Stadtwerke Weißwasser beunruhigt über Alleingang von Umlandgemeinden
Die Stadtwerke Weißwasser sind beunruhigt. Nach der Entscheidung von acht Umlandgemeinden, die Trinkwasserversorgung in einer gemeinsamen GmbH in Eigenregie zu übernehmen, sieht Geschäftsführerin Katrin Bartsch die Grundstrukturen des Unternehmens gefährdet. Durch den Wegfall einzelner Sparten könnten die Stadtwerke das bisher erfolgreiche und zukunftsfähige Modell nicht mehr in der jetzigen Form weiterführen. Sie rief dazu auf, eine gute und weiter partnerschaftliche Lösung zu finden.

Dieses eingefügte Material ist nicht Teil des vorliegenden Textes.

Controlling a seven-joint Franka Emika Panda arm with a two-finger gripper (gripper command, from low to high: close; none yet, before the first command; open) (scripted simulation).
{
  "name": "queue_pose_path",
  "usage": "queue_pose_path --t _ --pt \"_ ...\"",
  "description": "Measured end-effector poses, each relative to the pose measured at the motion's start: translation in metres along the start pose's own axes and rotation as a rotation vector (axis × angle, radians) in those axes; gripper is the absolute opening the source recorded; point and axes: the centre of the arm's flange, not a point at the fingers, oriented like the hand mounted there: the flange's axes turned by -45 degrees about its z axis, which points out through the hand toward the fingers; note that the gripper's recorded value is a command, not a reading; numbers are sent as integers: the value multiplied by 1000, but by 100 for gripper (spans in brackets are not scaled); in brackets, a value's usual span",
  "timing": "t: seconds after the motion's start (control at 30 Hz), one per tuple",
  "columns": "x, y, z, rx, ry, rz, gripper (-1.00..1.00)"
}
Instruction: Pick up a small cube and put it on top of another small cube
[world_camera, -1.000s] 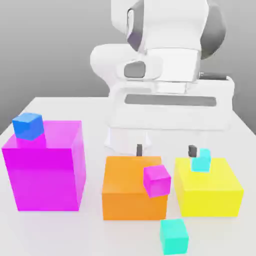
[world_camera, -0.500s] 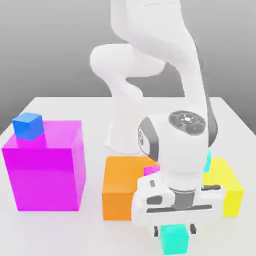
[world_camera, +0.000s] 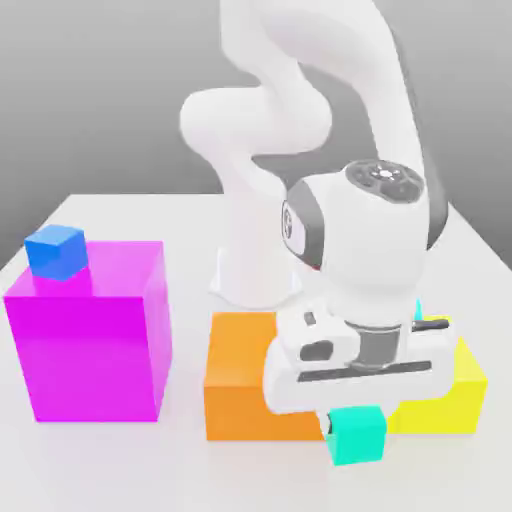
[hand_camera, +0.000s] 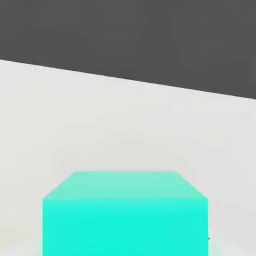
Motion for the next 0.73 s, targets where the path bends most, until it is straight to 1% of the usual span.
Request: queue_pose_path --t 0.2,0.43,0.6,0.63,0.73 --pt "-27 9 -58 -11 1 -134 -100" --pt "-72 17 -110 35 -1 -220 -100" --pt "-78 17 -62 42 -4 -216 -100" --pt "-78 17 -54 42 -4 -216 100" --pt "-78 17 -54 42 -4 -216 100"
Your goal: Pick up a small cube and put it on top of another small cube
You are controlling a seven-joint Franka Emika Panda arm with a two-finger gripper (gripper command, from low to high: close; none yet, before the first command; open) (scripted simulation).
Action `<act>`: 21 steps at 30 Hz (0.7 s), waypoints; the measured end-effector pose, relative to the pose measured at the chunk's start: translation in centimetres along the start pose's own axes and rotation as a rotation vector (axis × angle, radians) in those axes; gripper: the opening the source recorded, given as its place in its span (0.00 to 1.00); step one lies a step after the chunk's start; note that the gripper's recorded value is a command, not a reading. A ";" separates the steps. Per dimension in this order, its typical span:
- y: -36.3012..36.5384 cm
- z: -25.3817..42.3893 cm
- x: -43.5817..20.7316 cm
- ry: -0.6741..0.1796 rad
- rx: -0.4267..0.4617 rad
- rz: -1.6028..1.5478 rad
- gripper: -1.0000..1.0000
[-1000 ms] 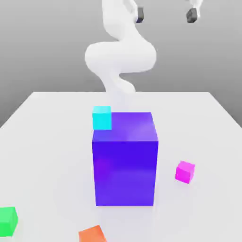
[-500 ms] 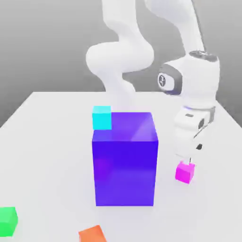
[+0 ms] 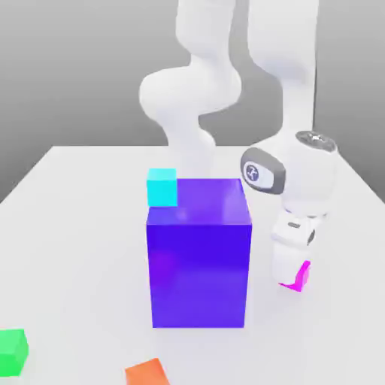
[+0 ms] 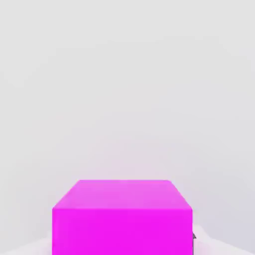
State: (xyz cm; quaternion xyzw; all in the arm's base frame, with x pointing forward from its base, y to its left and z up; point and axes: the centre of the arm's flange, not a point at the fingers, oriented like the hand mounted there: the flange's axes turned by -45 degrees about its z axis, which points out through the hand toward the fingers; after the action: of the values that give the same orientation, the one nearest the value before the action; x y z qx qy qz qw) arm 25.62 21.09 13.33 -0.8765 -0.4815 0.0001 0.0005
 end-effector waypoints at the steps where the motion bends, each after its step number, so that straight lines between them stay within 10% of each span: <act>1: 0.0 -0.7 0.1 0.000 0.000 0.000 0.00; 8: -0.2 -5.8 0.2 0.002 0.000 -0.006 0.00; 21: 26.5 -11.3 -6.1 0.133 -0.020 0.555 0.00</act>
State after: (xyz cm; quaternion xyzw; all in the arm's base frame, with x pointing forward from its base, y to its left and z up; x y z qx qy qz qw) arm 44.70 1.73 24.57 -0.9728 -0.2219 -0.0619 0.0233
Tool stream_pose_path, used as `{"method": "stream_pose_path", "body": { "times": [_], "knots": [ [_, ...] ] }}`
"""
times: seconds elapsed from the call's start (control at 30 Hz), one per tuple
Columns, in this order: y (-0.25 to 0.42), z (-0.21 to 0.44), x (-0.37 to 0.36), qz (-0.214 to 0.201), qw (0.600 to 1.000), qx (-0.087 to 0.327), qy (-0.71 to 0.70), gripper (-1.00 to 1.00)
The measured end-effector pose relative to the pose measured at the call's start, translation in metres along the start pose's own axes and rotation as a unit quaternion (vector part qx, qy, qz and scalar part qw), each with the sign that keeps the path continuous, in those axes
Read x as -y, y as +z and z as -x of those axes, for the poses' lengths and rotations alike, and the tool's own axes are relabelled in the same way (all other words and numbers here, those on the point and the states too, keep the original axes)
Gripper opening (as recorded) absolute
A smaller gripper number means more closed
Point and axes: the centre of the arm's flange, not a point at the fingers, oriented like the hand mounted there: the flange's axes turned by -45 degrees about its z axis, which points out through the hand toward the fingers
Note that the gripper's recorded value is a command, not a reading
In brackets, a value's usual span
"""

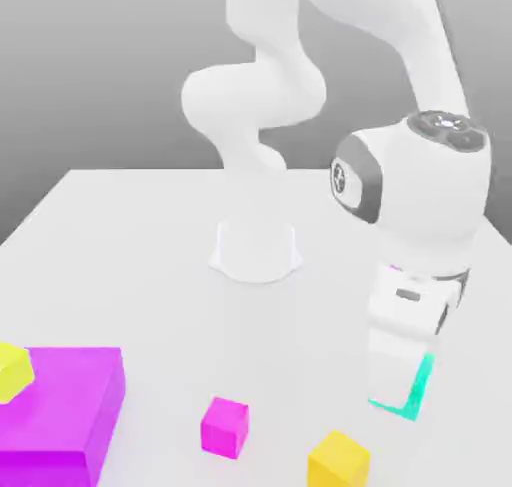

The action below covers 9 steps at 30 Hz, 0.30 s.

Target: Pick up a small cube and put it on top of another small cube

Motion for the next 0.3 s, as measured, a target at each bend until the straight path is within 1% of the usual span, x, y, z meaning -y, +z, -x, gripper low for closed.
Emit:
{"method": "stream_pose_path", "body": {
  "times": [0.07, 0.17, 0.2, 0.3],
  "knots": [
    [0.004, 0.008, -0.021, 0.000, 0.999, 0.000, 0.040, -1.00],
    [0.040, 0.010, -0.028, 0.000, 0.999, 0.000, 0.052, -1.00],
    [0.050, 0.011, -0.028, 0.000, 0.999, 0.000, 0.053, 1.00],
    [0.050, 0.011, -0.028, 0.000, 0.999, 0.000, 0.053, 1.00]
  ]
}}
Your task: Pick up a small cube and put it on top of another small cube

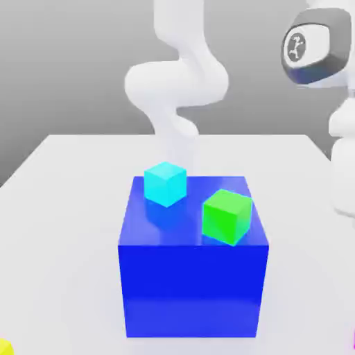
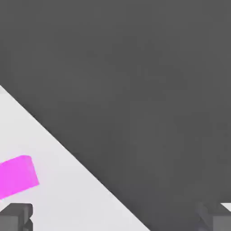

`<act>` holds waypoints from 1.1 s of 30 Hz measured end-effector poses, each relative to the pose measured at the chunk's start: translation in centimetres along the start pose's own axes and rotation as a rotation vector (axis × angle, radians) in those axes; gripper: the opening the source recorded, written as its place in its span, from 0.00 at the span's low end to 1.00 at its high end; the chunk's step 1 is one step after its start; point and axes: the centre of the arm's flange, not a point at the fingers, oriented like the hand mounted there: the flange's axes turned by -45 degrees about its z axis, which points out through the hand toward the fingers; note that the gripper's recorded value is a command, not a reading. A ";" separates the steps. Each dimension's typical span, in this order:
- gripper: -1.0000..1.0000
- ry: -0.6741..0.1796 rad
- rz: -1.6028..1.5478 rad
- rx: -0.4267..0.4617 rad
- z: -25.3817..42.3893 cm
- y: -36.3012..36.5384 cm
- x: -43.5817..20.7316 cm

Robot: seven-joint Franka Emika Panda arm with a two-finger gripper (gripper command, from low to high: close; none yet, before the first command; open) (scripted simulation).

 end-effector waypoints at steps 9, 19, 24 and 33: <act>0.50 -0.129 -0.249 0.128 14.9 -9.2 0.4; 0.00 -0.133 -0.258 0.133 19.3 -10.1 -0.3; 0.00 -0.138 -0.253 0.126 12.9 -8.5 0.2; 0.00 -0.172 -0.181 0.081 1.3 0.6 -4.7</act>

Boxberg, Spreetal, Weißkeißel, Schleife, Gablenz, Groß Düben, Trebendorf und Krauschwitz stimmten gestern für die Gründung einer GmbH beim Wasserzweckverband Mittlere Neiße-Schöps. Die Verträge mit den Stadtwerken Weißwasser könnten nicht verlängert werden, so Vize-Verbandschef Andreas Lysk.. Sie laufen in diesem Jahr aus. Das Risiko der Neuausschreibung will der Verband nicht eingehen.
Er bereitet in einem eigenen Werk in Boxberg das Trinkwasser für die rund 17.500 Haushalte sowie zahlreiche Unternehmen auf. Es wird über eine Leitung nach Weißwasser gepumpt.